When Isaac was seven the family moved to London, in order to get a ‘good Jewish education’ for him. There were now five children, and the father could only find them ‘a single cramped room behind a rag-and-bone shop in Cable Street, St-George’s-in-theEast.’ A contemporary, Charles Booth, sadly remarked, ‘St-George’s-in-the-East appears to stagnate in a squalor peculiar to itself.’ Not a promising beginning for the young Isaac; worse, their main reason for coming to London was to get him into the famous Jews’ Free School. The rather vague father knocked on the door of the school only to have it slammed in his face; it was full up. Isaac had to go to a Church of England school, aged seven, when he could neither write nor speak English. It went all right, they were kind, he caught up, showed a talent for drawing and, later, discovered the Whitechapel Library and Art Gallery.

He read and drew and wrote. His belief in himself seemed unshakable and others began to listen. A Jewish patron paid for him to go to the Slade, where he was befriended by fellow Jews David Bomberg and Mark Gertler. A section of the literary world took him up, Gentile as well as Jewish: Laurence Binyon, Gordon Bottomley, Eddie Marsh.
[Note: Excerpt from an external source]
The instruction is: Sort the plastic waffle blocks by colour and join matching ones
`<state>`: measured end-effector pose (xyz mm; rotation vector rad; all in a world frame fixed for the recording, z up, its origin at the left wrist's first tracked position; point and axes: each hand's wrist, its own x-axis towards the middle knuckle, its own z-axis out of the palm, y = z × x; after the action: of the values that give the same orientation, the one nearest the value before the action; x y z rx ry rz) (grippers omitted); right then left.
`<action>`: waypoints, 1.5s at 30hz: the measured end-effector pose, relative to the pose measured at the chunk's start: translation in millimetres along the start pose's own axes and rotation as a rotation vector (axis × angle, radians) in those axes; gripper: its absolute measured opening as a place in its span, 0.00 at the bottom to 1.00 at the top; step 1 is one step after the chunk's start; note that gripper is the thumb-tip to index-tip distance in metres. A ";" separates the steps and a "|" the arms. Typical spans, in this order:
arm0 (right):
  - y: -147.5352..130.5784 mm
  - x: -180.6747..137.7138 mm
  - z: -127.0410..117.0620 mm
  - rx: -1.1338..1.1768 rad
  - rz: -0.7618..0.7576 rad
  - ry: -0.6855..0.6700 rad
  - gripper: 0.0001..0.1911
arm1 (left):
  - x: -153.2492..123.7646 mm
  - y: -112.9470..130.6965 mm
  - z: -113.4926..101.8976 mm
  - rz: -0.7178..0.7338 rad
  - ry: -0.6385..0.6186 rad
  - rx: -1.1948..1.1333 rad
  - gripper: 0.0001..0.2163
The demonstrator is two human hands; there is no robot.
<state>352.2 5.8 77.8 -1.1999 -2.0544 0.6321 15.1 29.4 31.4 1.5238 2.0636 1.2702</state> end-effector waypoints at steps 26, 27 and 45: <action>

However puzzled they were — his poems were clogged with abstractions and he was a difficult young man, not overly grateful — they persevered.
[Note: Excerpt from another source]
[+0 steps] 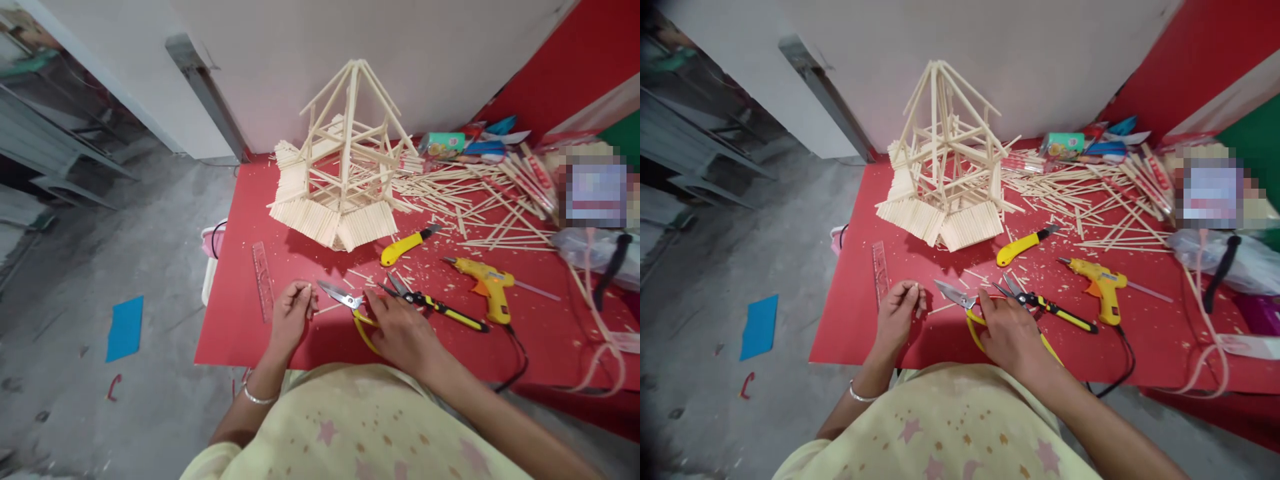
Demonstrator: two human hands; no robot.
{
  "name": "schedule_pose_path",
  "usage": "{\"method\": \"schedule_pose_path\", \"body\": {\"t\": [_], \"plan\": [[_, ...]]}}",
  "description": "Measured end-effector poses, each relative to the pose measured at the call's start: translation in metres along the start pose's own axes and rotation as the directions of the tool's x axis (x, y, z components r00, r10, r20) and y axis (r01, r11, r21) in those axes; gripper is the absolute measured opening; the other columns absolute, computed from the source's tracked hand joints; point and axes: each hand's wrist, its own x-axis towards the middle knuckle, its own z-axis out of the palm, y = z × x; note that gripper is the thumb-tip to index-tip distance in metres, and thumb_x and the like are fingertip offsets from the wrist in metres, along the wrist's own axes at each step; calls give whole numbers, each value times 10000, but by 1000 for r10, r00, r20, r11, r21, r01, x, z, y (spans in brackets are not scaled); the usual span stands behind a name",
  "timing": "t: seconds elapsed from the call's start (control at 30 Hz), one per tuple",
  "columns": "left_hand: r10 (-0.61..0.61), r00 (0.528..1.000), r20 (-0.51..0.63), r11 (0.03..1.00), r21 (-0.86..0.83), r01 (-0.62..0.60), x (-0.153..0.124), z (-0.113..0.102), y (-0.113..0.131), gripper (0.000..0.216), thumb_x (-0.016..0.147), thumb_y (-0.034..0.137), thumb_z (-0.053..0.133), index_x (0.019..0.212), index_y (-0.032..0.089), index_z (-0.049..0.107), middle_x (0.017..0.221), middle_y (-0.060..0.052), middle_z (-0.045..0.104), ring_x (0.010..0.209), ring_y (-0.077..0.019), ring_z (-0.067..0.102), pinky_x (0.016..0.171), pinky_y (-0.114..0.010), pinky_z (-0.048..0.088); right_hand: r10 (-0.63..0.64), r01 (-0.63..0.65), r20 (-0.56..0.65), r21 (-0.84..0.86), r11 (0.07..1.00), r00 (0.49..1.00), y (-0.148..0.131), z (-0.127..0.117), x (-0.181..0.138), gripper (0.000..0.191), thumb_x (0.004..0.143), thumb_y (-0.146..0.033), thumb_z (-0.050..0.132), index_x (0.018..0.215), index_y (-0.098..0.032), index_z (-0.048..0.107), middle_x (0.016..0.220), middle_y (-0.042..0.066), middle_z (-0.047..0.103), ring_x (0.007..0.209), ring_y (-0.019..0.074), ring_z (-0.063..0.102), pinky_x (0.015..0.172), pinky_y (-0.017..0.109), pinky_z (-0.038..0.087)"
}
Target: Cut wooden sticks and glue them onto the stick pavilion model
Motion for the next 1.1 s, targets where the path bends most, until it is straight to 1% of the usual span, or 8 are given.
{"method": "schedule_pose_path", "body": {"t": [0.13,0.2,0.27,0.33,0.5,0.73,0.93,1.1], "plan": [[-5,1000,14,1000,-10,5,1,-2,-2,259,952,425,612,926,168,629,662,20,605,508,-76,508,495,-200,425,-25,26,-9,201,979,1000,2,-11,0,610,884,-354,599,1455,-202,448,1139,132,680,1028,309,636,884,443,520],[-2,999,43,1000,4,2,2,-1,-1,257,954,421,608,925,166,634,664,20,604,515,-76,515,503,-198,426,-45,61,-58,314,947,997,0,-13,1,674,850,-428,674,1439,-198,441,1166,131,659,1048,303,618,913,442,511],[3,996,87,999,38,-6,2,1,1,265,956,421,603,912,162,637,650,17,602,519,-81,520,513,-202,427,-47,82,-102,371,925,994,-2,-13,2,702,782,-460,750,1367,-184,479,1164,139,639,1048,311,598,922,453,502],[2,991,137,997,71,-12,2,2,1,277,958,430,597,906,161,642,631,13,604,516,-89,524,523,-212,430,-52,90,-113,371,924,992,-5,-16,4,640,761,-475,773,1275,-186,524,1138,141,628,1042,322,586,916,465,493],[-2,978,210,993,118,-24,3,9,3,273,963,425,585,925,169,672,622,3,624,519,-99,541,530,-215,417,-75,81,-31,390,917,997,-9,-26,10,429,897,-430,648,1249,-213,533,1082,113,622,1003,280,614,875,403,502],[31,977,210,986,151,-64,7,18,13,277,903,428,654,813,169,690,603,-1,630,514,-111,581,521,-219,437,-119,113,-7,375,920,993,-9,-30,14,514,903,-474,640,1336,-223,523,1056,103,610,959,270,627,851,398,513],[120,968,220,980,129,-151,10,17,6,250,905,416,670,845,176,708,645,0,634,534,-107,584,547,-225,457,-119,92,28,477,874,992,-4,-30,13,503,912,-482,631,1333,-229,525,1159,115,639,1049,277,636,911,419,507],[103,967,234,970,191,-150,11,18,10,256,915,413,661,833,184,738,686,-24,648,596,-127,591,591,-241,476,-109,48,81,542,839,991,-4,-29,14,488,903,-456,648,1326,-240,537,1145,102,656,1049,267,641,907,412,512]]}}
His self-portraits have become famous. He painted many of them, not because he was self-involved, although he was, but because he could seldom afford models. For his poetry, even Ezra Pound offered an insufferably patronising recommendation to an editor:

I think you may as well give this poor devil a show... He has something in him, horribly rough, but then... Stepney East...

Others called him ‘little Rosenberg’ (he was five foot two); it was not only his poverty that was against him. There is a beautiful drawing here, of Ruth Löwy, who later married Victor Gollancz. Sixty years later she remembered his ‘poor physical equipment, muffled voice, bad adenoids and shocking teeth’. Inevitably, you want to be on his side.

Reluctantly, he volunteered for the army (and was put into ‘the Bantams’) so that his mother would have an allowance. Israel Zangwill, chronicler of Jewish immigration — said to have coined the phrase ‘melting pot’ — wrote to Isaac’s sister: ‘I hope his experience of war will give his next book the clarity and simplicity somewhat lacking in this.’ In a way it did, made his vocabulary more concrete, enlivened him, as it did his contemporary Ivor Gurney. This is Rosenberg’s second admiring biography, but doubts remain.

Remembering the obstacles he had to overcome, it seems almost disloyal not to be able to respond to his verse. Forthright Geoffrey Grigson, not quoted here, puts it well. ‘How one would like Rosenberg to be a good poet, how many people have told us that he was a good poet, when he wasn’t.’ The paintings, the portraits, were another matter. ‘Devoid of swank,’ says Grigson. ‘No fumbling. No muddling weakness. Perhaps it was the painter, not the poet, who would have won through, but for that shell or bullet on 1 April 1918.’ His body was never found.